Delaney Mossbacher is a wealthy, conscientious liberal on his way to the recycling center when he hits a pedestrian with his car as he's driving in the suburbs of Los Angeles. The man hit is Candido Rincon, a poor, illegal immigrant from Mexico. Feeling guilty, Delaney gives Candido twenty dollars to compensate for his injuries, and the two men go their separate ways. Yet with the accident, Delaney and Candido's lives become woven together for the rest of the novel.
Candido and America (his young, pregnant wife) are camping out at the bottom of Topanga canyon. They try to find temporary jobs at a local work exchange, where white men drive through in pickups and ask for laborers. The work is dangerous, low-paying and hard to get, and the two struggle just to survive, hoping to one day save enough money for an apartment.
Meanwhile Delaney and his wife Kyra are living a sheltered existence in a gated community at the top of the canyon. Kyra is a real-estate agent and Delaney is a nature writer. They sell houses, write, cook gourmet meals and shuttle their son back and forth from school. They like to think of themselves as being good people.

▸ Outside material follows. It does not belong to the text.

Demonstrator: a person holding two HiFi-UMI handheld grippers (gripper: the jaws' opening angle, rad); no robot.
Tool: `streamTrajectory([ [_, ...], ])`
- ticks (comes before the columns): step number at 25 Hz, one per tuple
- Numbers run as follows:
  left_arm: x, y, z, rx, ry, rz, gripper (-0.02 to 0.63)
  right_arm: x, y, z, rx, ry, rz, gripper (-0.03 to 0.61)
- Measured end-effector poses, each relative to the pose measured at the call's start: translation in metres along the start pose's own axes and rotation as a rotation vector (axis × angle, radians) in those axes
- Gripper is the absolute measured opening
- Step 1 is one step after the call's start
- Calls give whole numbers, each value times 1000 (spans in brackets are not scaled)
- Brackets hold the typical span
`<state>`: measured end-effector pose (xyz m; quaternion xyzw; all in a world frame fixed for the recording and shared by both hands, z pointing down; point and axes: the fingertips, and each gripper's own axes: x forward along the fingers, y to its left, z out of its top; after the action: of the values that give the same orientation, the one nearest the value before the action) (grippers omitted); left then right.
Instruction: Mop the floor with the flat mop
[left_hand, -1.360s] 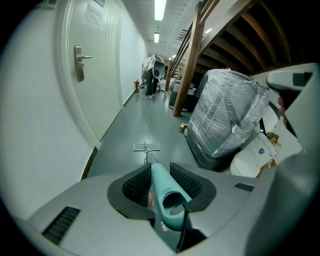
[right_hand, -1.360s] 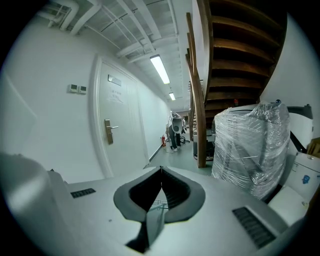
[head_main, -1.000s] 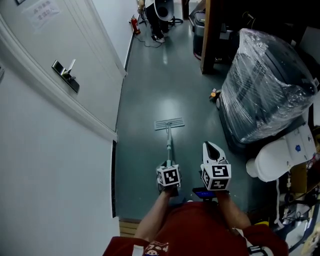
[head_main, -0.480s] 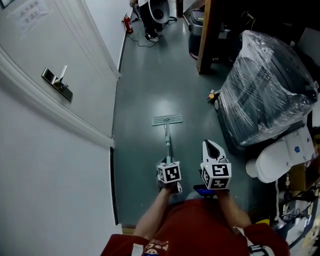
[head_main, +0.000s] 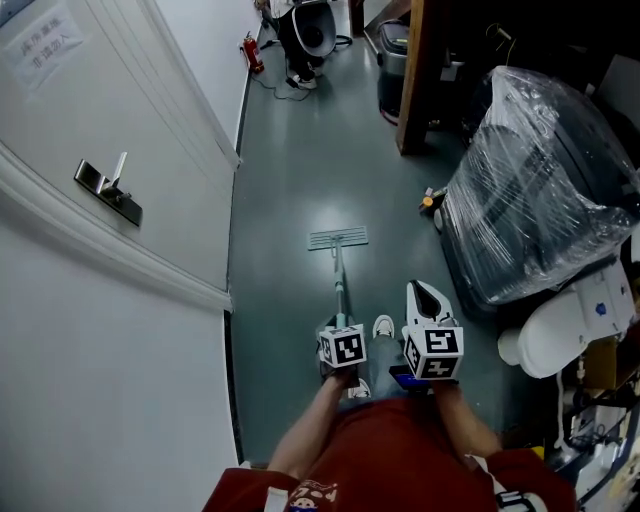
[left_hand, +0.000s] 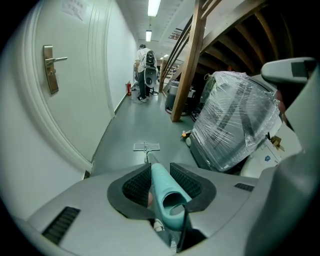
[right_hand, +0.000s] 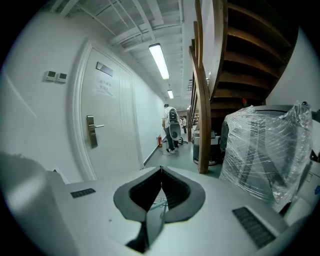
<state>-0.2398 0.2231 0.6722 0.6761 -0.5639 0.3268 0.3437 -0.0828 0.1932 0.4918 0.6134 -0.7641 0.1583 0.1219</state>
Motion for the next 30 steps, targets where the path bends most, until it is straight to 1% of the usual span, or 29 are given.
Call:
streamTrajectory([
  [5,32,-6,46,-18,-3,-6,130,52,-23,21,-7,2,15,18],
  [8,51,-7,77,-30,-2,12,130,87,-37,35,-11,12,35,18],
  [13,77,-9,128,-59,3,16,130,142,-52,64,-29,23,69,18],
  [18,107,-14,174,-67,9,23,130,190,-69,91,-33,22,91,18],
  [26,157,-31,250,-71,8,39,130,262,-122,121,-22,25,101,18],
  [30,179,-37,285,-85,-8,37,130,294,-141,135,-25,16,112,18],
])
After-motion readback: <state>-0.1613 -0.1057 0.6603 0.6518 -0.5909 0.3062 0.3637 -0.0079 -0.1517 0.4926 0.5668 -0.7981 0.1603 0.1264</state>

As the novel goes on, however, the Mossbachers begin to show their true characters. Delaney especially is threatened by the Mexicans who are moving to L.A. looking for work. He grows more and more paranoid and xenophobic, drops his liberal posturing and starts acting in all the reactionary ways he never thought himself capable of. This attitude forces the conclusion of the novel, with Delaney coming after Candido and America, some kind of confused revenge in his heart.